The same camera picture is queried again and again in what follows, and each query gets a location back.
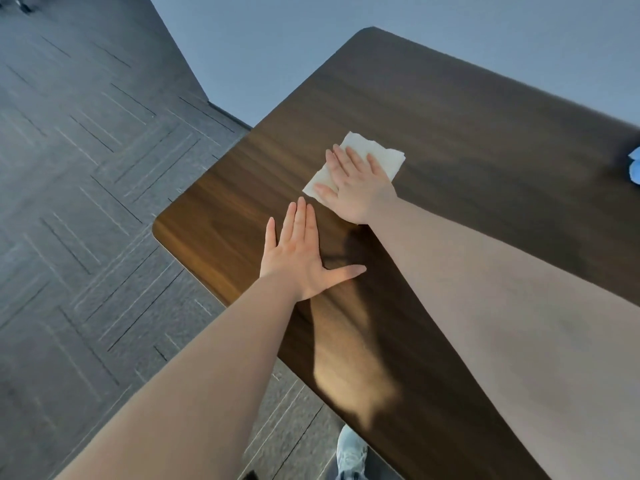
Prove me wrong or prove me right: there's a person's left hand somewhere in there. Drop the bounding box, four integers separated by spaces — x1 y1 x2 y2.
259 196 368 301

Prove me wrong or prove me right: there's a person's right hand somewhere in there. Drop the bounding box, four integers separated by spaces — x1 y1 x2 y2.
314 144 399 225

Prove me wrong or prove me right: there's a white paper towel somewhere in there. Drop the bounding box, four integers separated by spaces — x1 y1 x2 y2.
302 131 406 199

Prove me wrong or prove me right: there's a person's left forearm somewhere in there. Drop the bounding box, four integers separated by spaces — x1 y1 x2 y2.
52 276 302 480

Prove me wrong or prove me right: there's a person's right forearm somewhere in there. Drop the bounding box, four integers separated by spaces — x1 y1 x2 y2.
357 197 640 480

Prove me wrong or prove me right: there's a grey sneaker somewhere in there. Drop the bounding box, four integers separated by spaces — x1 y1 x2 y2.
335 425 370 480

--- --- ---

**What you are asked to do**
Copy exactly, and only, the lines from the line that contains "Prove me wrong or prove me right: there's a white" through the end of the data above.

**Reply to the exercise**
Prove me wrong or prove me right: there's a white paper towel somewhere in there. Drop the bounding box, four integers separated by spaces — x1 y1 x2 y2.
302 131 406 199

Prove me wrong or prove me right: there's a person's left forearm somewhere in there. Drop the bounding box, four integers separated by spaces — x1 y1 x2 y2.
52 276 302 480

Prove me wrong or prove me right: there's a person's right forearm somewhere in there. Drop the bounding box, four integers separated by spaces — x1 y1 x2 y2.
357 197 640 480

Prove me wrong or prove me right: there's a grey sneaker somewhere in there. Drop the bounding box, four integers separated by spaces — x1 y1 x2 y2.
335 425 370 480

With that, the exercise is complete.